Jon drank his wine. Eos mirrored him.

“It’s not that bad,” Eos said.

“Trade you,” Jon said.

“Are you two married?” heather asked.

“No,” Eos said. “He is too attached to his dream girl.”

“You’re dating someone?” Heather asked.

“It’s complicated,” Jon said.

“Oh?” Heather asked.

“Are you finished?”

“Yes,” Heather said.

Jon scraped the portions she didn’t eat onto his plate, ate her unfinished jalapeño, and carried the rest out to scrape onto a rock. He took the dishes inside. Heather followed and watched as he put things away, explaining the machine would clean and restore them to their place. He then led her to his bedroom door. He showed her how to open it, showed her the bathroom. Eos had already made her a toothbrush, floss, and cup. There was fresh towels, a washcloth, and clothes that looked exactly like she was wearing, folded up nicely on the counter.

“Eos can show you how to turn on the shower and work the toilet,” Jon said. “She can also print you something else to wear if you spend a little time with her. You will have my bed. I will be on the couch if you need anything.”

“It’s a big bed,” Heather said.

“I will be on the couch if you need anything,” Jon said.

“Seriously, Jon, we’re adults, we can share a bed together,” Heather said.

“No, seriously, we can’t,” Jon said.

“Because your ideal girl?” Heather said.

“No….”

“Because you might attack me in your sleep?” Heather asked.

“Might. I will sleep on the couch, that’s it,” Jon said.
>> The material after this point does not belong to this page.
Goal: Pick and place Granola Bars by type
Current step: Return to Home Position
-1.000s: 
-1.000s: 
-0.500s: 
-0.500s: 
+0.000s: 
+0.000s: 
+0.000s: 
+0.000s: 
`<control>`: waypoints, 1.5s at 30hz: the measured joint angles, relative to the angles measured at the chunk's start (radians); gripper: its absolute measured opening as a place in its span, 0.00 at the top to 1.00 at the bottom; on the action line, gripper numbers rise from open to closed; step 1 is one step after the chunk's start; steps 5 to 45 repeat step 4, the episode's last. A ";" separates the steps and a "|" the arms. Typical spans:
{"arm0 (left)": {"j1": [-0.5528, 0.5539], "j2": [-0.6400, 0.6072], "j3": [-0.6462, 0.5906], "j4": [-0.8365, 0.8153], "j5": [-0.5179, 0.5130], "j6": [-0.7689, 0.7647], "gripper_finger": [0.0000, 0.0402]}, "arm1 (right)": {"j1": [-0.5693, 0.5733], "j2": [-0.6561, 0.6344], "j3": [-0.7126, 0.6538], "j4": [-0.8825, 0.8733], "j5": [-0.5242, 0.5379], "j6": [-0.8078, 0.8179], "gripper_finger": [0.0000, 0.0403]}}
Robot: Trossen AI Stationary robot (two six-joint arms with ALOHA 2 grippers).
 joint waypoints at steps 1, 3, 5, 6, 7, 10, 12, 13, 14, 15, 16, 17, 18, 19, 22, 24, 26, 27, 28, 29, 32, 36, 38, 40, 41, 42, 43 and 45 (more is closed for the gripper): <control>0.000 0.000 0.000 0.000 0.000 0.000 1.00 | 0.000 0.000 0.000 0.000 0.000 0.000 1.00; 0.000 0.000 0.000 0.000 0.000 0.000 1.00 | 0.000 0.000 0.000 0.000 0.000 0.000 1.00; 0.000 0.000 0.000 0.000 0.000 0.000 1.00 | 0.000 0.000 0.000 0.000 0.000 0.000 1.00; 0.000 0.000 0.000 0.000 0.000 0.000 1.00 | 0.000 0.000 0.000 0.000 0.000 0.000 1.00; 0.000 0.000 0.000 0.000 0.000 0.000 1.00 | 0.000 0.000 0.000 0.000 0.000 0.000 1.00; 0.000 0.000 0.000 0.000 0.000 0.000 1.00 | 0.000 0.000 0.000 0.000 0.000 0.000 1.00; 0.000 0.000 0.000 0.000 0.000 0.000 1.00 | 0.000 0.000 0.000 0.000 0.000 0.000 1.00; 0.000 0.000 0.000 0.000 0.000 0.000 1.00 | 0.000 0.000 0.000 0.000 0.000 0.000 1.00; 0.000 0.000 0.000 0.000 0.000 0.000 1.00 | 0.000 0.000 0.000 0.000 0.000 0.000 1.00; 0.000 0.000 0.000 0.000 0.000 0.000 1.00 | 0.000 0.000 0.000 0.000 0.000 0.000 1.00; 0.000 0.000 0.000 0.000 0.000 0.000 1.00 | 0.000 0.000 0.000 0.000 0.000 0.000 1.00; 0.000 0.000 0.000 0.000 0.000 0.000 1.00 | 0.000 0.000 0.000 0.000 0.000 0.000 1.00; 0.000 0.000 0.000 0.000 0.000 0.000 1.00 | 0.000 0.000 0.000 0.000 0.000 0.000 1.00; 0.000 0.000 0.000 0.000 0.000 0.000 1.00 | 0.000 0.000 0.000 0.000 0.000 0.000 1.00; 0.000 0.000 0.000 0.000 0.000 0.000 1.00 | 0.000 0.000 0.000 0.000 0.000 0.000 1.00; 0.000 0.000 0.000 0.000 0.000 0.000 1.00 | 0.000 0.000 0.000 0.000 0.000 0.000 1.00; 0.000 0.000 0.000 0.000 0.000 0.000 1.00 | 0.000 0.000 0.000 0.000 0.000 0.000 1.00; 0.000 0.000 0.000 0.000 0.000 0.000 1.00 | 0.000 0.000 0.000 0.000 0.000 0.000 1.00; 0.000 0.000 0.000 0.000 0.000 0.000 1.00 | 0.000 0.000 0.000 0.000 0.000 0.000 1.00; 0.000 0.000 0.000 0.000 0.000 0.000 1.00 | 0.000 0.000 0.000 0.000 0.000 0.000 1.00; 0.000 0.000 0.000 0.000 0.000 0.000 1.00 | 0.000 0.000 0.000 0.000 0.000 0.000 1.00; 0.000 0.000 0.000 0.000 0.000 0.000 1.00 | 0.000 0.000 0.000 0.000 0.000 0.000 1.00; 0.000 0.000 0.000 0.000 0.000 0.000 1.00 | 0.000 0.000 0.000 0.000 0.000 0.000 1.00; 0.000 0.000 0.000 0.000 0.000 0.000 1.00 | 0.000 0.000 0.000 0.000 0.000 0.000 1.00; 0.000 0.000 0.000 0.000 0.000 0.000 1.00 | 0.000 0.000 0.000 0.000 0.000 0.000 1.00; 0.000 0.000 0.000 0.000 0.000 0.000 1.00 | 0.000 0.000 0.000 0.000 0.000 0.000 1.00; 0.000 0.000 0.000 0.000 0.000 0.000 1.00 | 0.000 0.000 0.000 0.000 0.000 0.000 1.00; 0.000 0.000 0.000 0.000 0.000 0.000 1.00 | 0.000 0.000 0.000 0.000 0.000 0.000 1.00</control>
“I could give you permission…”

“No,” Jon said. “I will not be intimate with you under the present conditions.”

“I am open…”

“It’s called Stockholm Syndrome,” Jon said.
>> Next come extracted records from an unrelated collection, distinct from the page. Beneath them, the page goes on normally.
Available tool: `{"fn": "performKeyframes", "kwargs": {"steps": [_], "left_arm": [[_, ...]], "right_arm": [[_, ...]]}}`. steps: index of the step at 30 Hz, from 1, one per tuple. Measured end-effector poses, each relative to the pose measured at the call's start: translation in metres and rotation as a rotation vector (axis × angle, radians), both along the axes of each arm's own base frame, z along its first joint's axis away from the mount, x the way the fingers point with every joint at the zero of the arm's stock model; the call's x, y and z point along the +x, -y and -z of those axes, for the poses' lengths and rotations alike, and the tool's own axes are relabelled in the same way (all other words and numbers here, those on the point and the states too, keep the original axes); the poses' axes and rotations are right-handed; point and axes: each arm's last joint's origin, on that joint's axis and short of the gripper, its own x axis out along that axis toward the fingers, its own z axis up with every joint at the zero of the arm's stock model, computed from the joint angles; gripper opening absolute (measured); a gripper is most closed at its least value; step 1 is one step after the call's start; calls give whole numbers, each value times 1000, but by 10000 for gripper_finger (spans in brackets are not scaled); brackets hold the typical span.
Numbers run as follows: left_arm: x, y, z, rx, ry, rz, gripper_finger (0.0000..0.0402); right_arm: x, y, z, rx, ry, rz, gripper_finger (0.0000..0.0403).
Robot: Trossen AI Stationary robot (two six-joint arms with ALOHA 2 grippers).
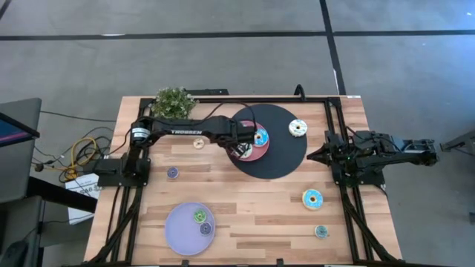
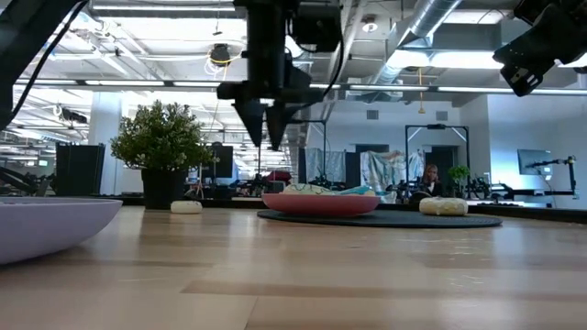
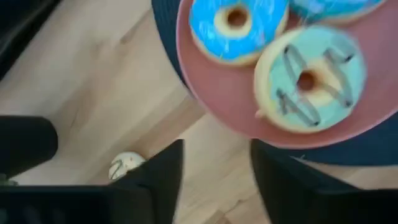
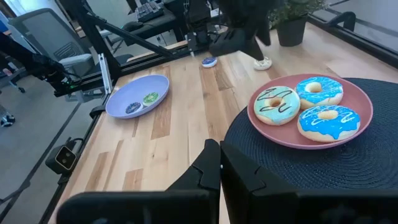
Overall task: Pick & Place donuts
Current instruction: Put the small white donut on the purple plate
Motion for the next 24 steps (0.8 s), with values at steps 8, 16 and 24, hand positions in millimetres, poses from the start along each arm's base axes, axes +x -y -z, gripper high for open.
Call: {"fn": "performKeyframes", "kwargs": {"steps": [8,16,24], "left_arm": [[-18,27,-1,-17,80,55,11],[-86,35,-6,-2,311,-131,2],[-109,34,5,26,410,-297,62]], "right_arm": [[0,0,0,0,0,0,0],[0,0,0,-3,1,10,0],[0,1,0,-8,1,28,0]]}}
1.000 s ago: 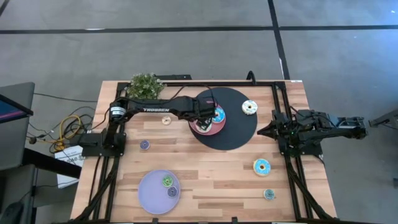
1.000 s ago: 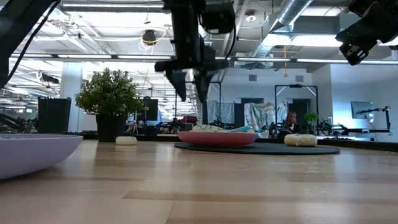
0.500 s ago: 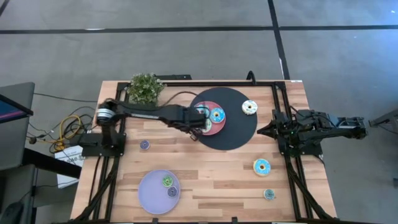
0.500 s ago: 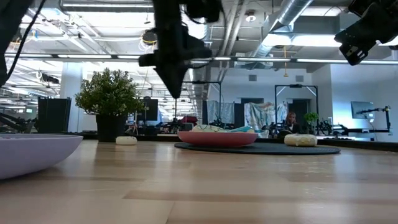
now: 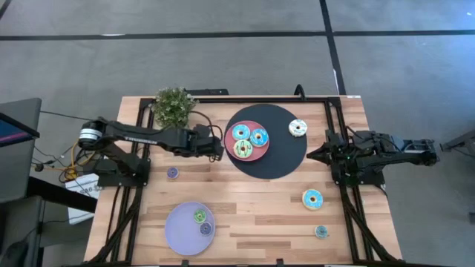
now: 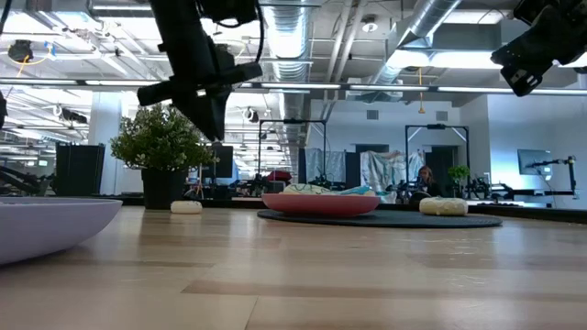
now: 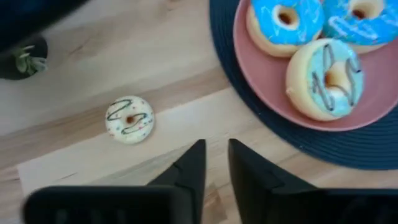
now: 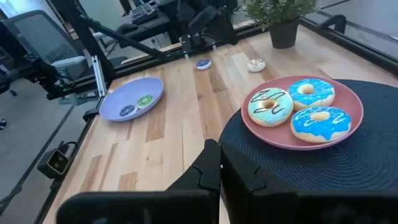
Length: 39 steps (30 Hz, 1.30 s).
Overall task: Pick & Place donuts
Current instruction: Put the small white donut on the purple plate
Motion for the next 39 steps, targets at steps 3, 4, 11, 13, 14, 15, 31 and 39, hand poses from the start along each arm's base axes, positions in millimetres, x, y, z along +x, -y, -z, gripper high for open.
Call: {"fn": "performKeyframes", "kwargs": {"steps": [3,4,11,13,14,15,31,39], "left_arm": [[3,-2,10,-4,-29,-15,109],[4,-4,13,-7,-42,-20,126],[11,-16,33,-105,-66,-110,242],[12,-18,39,-113,-88,-120,271],[13,-20,41,-107,-97,-129,285],[13,-21,43,-96,-102,-144,297],[0,-34,47,-13,-151,-383,352],[5,-43,72,-85,-231,-410,352]], "right_arm": [[0,0,0,0,0,0,0],[0,0,0,0,2,0,0],[0,1,0,23,-1,36,0],[0,1,0,23,-1,35,0],[0,1,0,23,-1,35,0],[0,1,0,23,-1,36,0],[0,1,0,25,-1,36,0],[0,1,0,24,-2,36,0]]}}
“Or maybe the wine,” Heather said.

“That. And the fact the medication worked,” Jon said.

“What?” Heather said, stepping back. “You put something…”

“Stop,” Jon said. “That’s another reason we’re not going to share a bed. Look, the medication is making you healthy. If you get healthy in any domain, libido naturally goes up. So, you never worked out, but you start going to the gym, your libido goes up. You’re depressed, and you go to a counselor and improve mentally, your libido goes up. You work on emotional stability, you libido will go up. For the first time in your life, you are safe, you are healthy, and you have been well fed. Your libido is up.”

“And yours?”

“It’s always up,” Jon said. “If you need anything, other than that, I will be on the couch. Good night.”

Jon left the room. Eos entered as he left. Eos touched him as he passed.

“I was really hopeful that was going to play out differently,” Eos said.

“Me, too,” Heather said. “I really did like him way back when.”

“That’s a good start. Give yourself more time to acclimate,” Eos said. “He’ll come around.”

“If he doesn’t?” Heather asked.

“It is what it is,” Eos said.

Eos showed her the shower. And then, showed her how to design and make clothes. They made pajamas together. They used mirrors and holograms to complete a virtual wardrobe. While Heather showered, Eos printed the selected clothes and brought them in to her.